How can we make it more flexible (accept larger numbers)?

Here is my basic code simplified from general palindrome code, I added check for number. Coded my own as the googled code looked so stupid. I consider you showing effort by posting running code earlier, so this is fully working code. Got mystified with the newline stuff from fgets for a while.

#include <stdio.h>
#include <stdlib.h>
#include <ctype.h>
#include <errno.h>


int isnumber(char* p) {
    while(*p >= '0' && *p <= '9') {
            p++;
    }
    return *p == '\0';
}

int is_palindrome(char* sentence){
    char* front;
    char* back;
    front = sentence;
    back = &sentence[strlen(sentence) - 1];
    for(;front < back + 1; front++, back--){
        if (*front != *back) return 0;
    }
    return 1;
}

int main(){

    char num[BUFSIZ];

    printf("enter the number: ");

    if(!fgets(num, BUFSIZ, stdin)){
        printf(strerror(errno));
        return EXIT_FAILURE;
    }

    // seems to need null setting in the end or it is '\n'
    num[strlen(num)-1] = '\0';

    if(!isnumber(num)){
        printf("Non-numeric input %s", num);
        return EXIT_FAILURE;
    }


    printf("%s is %spalindrome", num, (is_palindrome(num) ? "" : "not "));
    return EXIT_SUCCESS;
}

How can we make it more flexible (accept larger numbers)?

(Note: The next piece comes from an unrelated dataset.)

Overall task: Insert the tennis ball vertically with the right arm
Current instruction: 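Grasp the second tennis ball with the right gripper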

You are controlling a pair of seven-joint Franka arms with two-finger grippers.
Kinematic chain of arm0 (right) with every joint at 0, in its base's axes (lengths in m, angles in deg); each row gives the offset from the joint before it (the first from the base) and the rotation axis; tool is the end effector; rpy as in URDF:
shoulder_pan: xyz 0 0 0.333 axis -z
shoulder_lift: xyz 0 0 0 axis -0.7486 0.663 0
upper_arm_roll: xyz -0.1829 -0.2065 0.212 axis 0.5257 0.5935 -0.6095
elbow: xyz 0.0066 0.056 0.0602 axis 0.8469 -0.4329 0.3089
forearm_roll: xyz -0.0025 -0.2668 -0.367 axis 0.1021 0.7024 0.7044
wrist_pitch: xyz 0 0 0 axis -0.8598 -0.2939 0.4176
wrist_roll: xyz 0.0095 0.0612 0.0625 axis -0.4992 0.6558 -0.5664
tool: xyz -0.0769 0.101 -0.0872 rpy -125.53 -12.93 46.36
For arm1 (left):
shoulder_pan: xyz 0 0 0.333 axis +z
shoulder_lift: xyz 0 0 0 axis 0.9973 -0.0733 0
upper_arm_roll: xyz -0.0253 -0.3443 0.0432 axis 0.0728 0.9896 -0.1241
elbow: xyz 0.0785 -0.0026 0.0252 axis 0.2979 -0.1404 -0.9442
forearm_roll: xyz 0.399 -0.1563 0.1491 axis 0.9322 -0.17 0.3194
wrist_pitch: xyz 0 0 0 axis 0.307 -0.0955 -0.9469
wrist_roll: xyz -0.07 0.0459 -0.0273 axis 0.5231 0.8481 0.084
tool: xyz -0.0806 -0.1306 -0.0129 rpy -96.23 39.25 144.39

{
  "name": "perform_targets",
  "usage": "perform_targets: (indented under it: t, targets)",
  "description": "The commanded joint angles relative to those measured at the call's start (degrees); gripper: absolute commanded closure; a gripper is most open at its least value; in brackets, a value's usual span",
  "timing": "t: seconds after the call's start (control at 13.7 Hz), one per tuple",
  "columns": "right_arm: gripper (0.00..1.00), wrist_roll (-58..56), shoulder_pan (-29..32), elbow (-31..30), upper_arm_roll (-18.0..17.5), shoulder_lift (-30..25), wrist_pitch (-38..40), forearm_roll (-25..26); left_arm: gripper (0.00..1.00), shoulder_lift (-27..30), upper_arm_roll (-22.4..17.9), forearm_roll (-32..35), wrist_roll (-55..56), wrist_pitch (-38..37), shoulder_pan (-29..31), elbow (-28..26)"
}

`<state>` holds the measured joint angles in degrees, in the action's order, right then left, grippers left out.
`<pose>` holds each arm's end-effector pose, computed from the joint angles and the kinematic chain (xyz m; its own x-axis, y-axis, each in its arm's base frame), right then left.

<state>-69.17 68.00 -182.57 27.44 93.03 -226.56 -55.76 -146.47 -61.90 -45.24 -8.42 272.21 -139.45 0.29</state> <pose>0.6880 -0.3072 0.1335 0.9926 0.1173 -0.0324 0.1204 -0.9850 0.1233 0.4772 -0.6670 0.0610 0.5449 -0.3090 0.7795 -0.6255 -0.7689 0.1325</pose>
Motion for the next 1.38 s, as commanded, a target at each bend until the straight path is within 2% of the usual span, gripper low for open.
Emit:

That question can be generalized to how can we accept strings of arbitrary length? You can still use fgets(), but there's more work involved because now we need to account for strings that exceed the buffer size. Obviously this involves dynamic allocation of memory:

#include <stdio.h>
#include <stdlib.h>
#include <string.h>

char *get_line(FILE *in)
{
    char *mem = NULL; /* Input string returned to caller */
    char buf[BUFSIZ]; /* Temporary buffer for substrings */
    size_t cap = 0;   /* Current capacity of mem */
    
    /*
        Read and append substrings until a newline
    */
    while (fgets(buf, sizeof buf, in) != NULL) {
        size_t len = strlen(buf);
        char *save = NULL;
        
        /* Make room to append the substring */
        save = realloc(mem, cap + len + 1);
        
        if (save == NULL)
            break;
            
        mem = save;
        
        /* strcpy() instead of strcat() simplifies '\0' logic */
        strcpy(mem + cap, buf);
        cap += len;
        
        if (mem[cap - 1] == '\n') {
            /* The newline is no longer meaningful */
            mem[cap - 1] = '\0';
            break;
        }
    }

    return mem;
}

int main(void)
{
    char *p;

    while ((p = get_line(stdin)) != NULL) {    
        printf(">%s<\n", p);
        free(p);
    }
    
    return 0;
}

@Tony

int isnumber(char* p) {
    while(*p >= '0' && *p <= '9') {
            p++;
    }
    return *p == '\0';
}

I'll assume that by a "number", you aren't allowing any kind of sign notation. Otherwise, your code doesn't account for a leading '-' or '+'. Anyway, there are a few issues.

• isnumber is a reserved identifier. You can fix that by adding an underscore between "is" and "number".
• The string isn't modified in this function, so it would be better practice to pass it as const char*.
• The standard library already provides isdigit()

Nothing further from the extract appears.